▸ **What is needed**: All pictures are to be skipped; retype only the lines from the top of the entries through the line with "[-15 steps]", both included.

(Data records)
----------

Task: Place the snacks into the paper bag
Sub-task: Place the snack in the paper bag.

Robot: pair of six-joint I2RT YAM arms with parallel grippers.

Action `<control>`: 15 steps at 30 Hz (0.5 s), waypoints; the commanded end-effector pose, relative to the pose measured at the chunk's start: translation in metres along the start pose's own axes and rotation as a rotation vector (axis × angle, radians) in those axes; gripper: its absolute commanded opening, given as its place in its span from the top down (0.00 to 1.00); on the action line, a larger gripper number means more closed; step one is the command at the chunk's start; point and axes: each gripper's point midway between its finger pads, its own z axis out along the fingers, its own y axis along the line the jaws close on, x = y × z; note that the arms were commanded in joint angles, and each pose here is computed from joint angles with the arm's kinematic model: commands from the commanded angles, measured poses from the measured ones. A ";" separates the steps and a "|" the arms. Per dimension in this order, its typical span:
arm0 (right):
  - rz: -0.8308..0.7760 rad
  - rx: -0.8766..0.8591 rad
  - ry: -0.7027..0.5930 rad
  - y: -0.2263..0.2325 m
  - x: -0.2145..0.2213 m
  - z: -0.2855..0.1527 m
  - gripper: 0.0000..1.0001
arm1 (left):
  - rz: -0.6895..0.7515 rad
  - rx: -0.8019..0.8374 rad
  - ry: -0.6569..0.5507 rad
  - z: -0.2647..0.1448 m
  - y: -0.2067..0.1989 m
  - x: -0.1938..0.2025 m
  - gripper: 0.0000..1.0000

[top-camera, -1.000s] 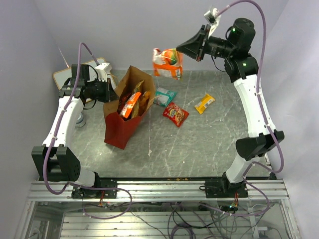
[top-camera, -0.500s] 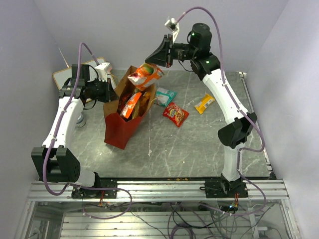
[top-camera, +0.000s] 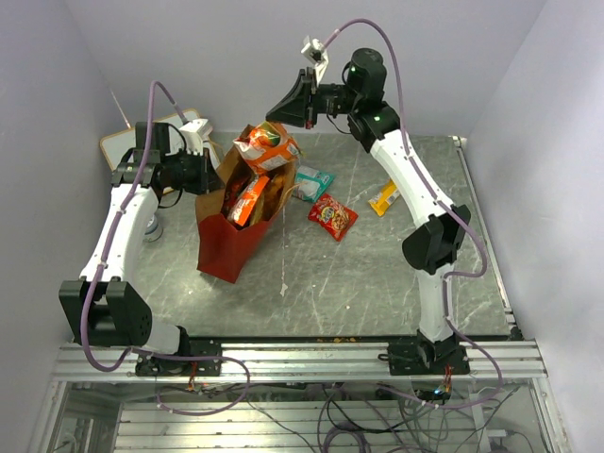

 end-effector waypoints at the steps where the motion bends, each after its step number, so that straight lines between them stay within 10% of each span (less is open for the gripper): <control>1: -0.058 -0.045 -0.003 -0.001 0.005 0.007 1.00 | 0.052 0.020 -0.065 -0.009 -0.014 -0.014 0.93; 15: -0.064 -0.118 0.122 0.002 0.071 0.032 1.00 | 0.051 0.005 -0.070 -0.011 -0.012 -0.017 0.93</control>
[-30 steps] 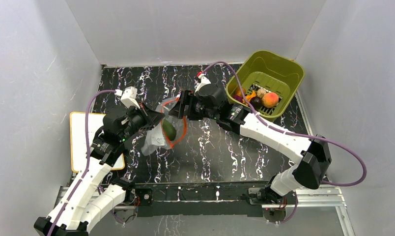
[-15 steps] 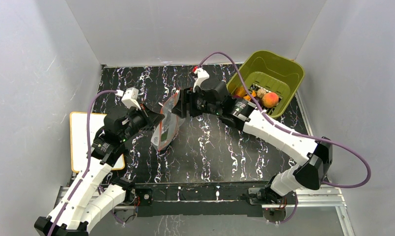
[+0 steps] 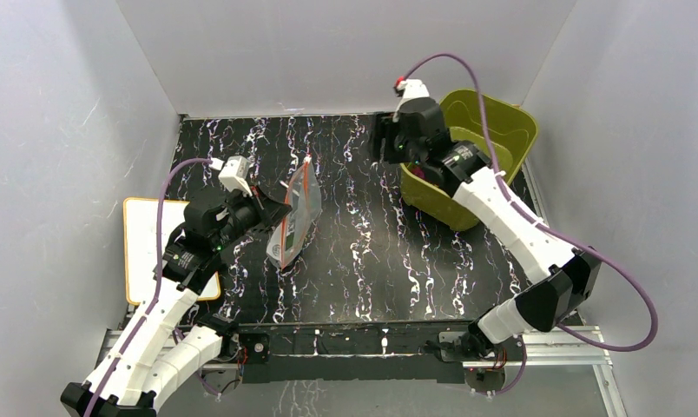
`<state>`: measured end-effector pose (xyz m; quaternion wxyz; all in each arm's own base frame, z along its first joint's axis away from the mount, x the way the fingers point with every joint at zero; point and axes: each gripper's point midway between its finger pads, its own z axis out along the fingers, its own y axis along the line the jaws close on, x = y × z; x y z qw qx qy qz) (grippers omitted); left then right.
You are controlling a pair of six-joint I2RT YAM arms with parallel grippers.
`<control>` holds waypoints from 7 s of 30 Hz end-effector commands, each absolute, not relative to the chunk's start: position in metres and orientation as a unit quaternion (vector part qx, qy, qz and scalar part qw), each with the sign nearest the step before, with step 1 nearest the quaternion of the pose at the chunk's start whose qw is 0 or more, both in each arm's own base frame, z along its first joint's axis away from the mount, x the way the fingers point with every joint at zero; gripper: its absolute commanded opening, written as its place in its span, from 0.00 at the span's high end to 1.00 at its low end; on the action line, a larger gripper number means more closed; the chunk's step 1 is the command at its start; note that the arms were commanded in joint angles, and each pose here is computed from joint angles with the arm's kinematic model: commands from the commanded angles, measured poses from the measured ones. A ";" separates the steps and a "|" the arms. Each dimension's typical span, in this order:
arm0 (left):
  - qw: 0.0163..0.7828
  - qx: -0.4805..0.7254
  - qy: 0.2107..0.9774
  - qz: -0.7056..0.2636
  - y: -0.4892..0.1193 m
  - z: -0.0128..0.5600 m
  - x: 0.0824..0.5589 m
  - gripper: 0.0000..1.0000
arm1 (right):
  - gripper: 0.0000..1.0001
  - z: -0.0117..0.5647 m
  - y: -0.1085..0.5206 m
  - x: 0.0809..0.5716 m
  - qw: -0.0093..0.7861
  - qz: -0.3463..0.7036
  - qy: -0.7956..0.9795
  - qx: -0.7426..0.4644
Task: Place the food in the zip-top bag and seal the zipper
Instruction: Pick up the fake fruit from the bin, then place the fake fruit in the zipper food storage bag, then pick up the fake vegetable from the bin.
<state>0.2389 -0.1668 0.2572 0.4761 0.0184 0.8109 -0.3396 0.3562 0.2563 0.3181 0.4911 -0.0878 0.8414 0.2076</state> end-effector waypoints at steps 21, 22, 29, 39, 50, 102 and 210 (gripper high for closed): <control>0.516 0.016 0.793 -0.323 -0.159 0.263 0.246 1.00 | 0.32 0.224 0.017 0.491 0.472 -0.108 0.862 0.152; 0.522 0.010 0.788 -0.327 -0.158 0.268 0.247 1.00 | 0.32 0.214 0.008 0.492 0.455 -0.112 0.867 0.170; 0.531 0.000 0.807 -0.258 -0.138 0.299 0.256 1.00 | 0.22 0.185 -0.029 0.479 0.386 -0.162 0.877 0.236; 0.523 0.040 0.808 -0.268 -0.155 0.316 0.271 1.00 | 0.02 0.168 -0.063 0.486 0.334 -0.179 0.877 0.295; 0.512 0.035 0.814 -0.272 -0.158 0.317 0.275 1.00 | 0.04 0.135 -0.066 0.479 0.294 -0.179 0.880 0.327; 0.470 -0.003 0.828 -0.305 -0.167 0.279 0.270 1.00 | 0.49 0.221 -0.038 0.442 0.365 -0.034 0.882 0.296; 0.430 0.020 0.822 -0.373 -0.199 0.297 0.272 1.00 | 0.29 0.353 0.201 0.359 0.472 0.182 0.862 0.021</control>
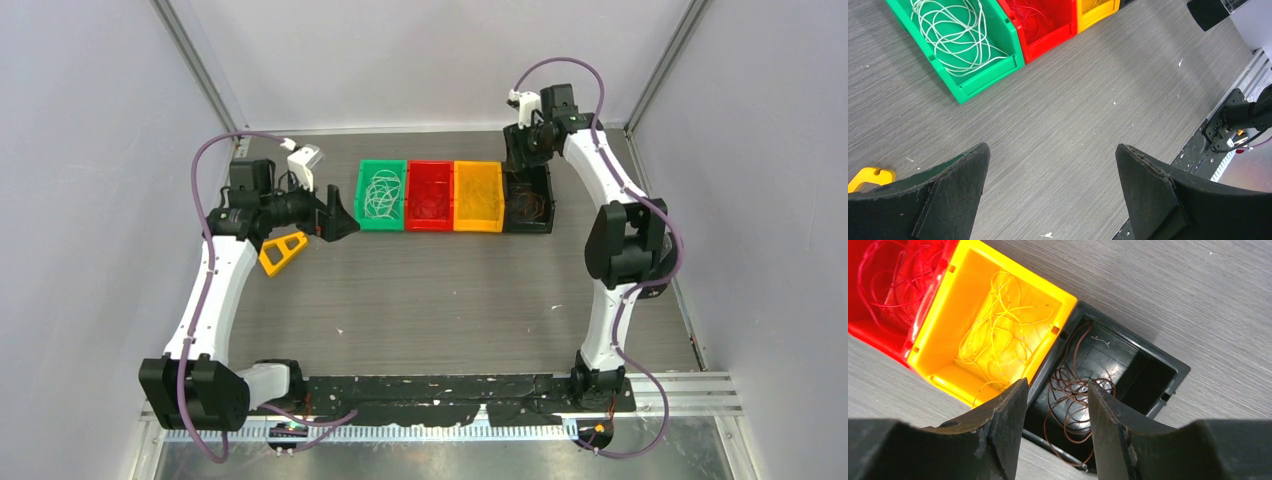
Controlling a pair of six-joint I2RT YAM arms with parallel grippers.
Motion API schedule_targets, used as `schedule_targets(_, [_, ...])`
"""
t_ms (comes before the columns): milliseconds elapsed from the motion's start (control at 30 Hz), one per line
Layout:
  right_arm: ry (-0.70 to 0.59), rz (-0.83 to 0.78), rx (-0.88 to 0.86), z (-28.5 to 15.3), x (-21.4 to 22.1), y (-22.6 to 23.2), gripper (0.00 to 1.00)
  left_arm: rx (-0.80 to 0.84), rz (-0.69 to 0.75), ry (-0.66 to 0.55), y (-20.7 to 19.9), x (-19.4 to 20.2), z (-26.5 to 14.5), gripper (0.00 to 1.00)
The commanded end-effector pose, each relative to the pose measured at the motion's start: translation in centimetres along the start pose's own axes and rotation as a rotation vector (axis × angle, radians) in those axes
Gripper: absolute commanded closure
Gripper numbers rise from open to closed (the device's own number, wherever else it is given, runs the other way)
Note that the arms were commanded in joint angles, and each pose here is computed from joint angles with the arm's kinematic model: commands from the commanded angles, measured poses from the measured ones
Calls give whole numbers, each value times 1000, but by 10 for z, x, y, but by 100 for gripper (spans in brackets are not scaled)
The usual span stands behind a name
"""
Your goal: Untangle the cables
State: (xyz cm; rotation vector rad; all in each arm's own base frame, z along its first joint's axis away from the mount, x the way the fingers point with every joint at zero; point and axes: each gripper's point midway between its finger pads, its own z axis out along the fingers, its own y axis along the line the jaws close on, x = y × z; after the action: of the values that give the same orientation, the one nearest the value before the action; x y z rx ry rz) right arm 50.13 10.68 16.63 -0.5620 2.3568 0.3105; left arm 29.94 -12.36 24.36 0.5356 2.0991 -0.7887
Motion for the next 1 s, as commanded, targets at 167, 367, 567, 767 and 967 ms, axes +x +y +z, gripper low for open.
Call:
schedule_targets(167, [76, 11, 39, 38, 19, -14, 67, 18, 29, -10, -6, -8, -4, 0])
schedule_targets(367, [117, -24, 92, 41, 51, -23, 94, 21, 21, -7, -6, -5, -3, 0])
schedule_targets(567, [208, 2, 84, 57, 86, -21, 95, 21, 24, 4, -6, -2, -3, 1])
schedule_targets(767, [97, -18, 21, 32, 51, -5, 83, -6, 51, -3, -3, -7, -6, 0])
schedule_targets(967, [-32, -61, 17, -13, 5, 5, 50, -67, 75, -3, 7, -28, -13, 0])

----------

▸ **Task solution**:
Task: Place the snacks into the paper bag
Sub-task: Place the snack in the paper bag.

Robot: pair of six-joint I2RT YAM arms with parallel grippers.

Action `<control>`: 15 steps at 30 Hz (0.5 s), waypoints; the commanded end-effector pose, relative to the pose measured at the chunk's start: translation in metres along the start pose's own axes and rotation as a rotation vector (axis × angle, radians) in those axes; gripper: its absolute commanded opening, given as its place in its span from the top down (0.00 to 1.00); on the action line, a larger gripper number means more closed; step one is the command at the chunk's start; point and axes: each gripper's point midway between its finger pads, its own z axis out along the fingers, its own y axis along the line the jaws close on, x = y × z; note that the arms were commanded in joint angles, and each pose here is computed from joint angles with the arm's kinematic model: commands from the commanded angles, measured poses from the measured ones. A ";" separates the steps and a "|" the arms. Per dimension in this order, its typical span:
arm0 (right):
  - rz: -0.8308..0.7760 rad
  - rx: -0.8766..0.8591 rad
  - ry: -0.7027..0.5930 rad
  - y: -0.2263..0.2325 m
  - x: -0.2145..0.2213 m
  - z: -0.2855..0.1527 m
  - gripper: 0.0000..1.0001
arm1 (left):
  - rz: -0.6895..0.7515 rad
  - rx: -0.8019..0.8374 rad
  - ry: -0.6569..0.5507 rad
  - z: -0.2647..0.1448 m
  - y: -0.2067..0.1989 m
  - x: -0.1938..0.2025 m
  - gripper: 0.0000..1.0000

[top-camera, -1.000s] 
[top-camera, -0.500s] 
[top-camera, +0.000s] 

 end-effector waypoints at the steps where the motion bends, each after its step number, so that straight lines between them stay within 10% of each span (less is open for the gripper): <control>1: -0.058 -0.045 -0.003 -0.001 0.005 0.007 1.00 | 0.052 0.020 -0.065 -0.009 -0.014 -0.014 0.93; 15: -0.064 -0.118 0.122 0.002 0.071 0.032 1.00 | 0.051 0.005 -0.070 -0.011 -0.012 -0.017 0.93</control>
[-30 steps] 
[-15 steps] 

The given output is the complete response.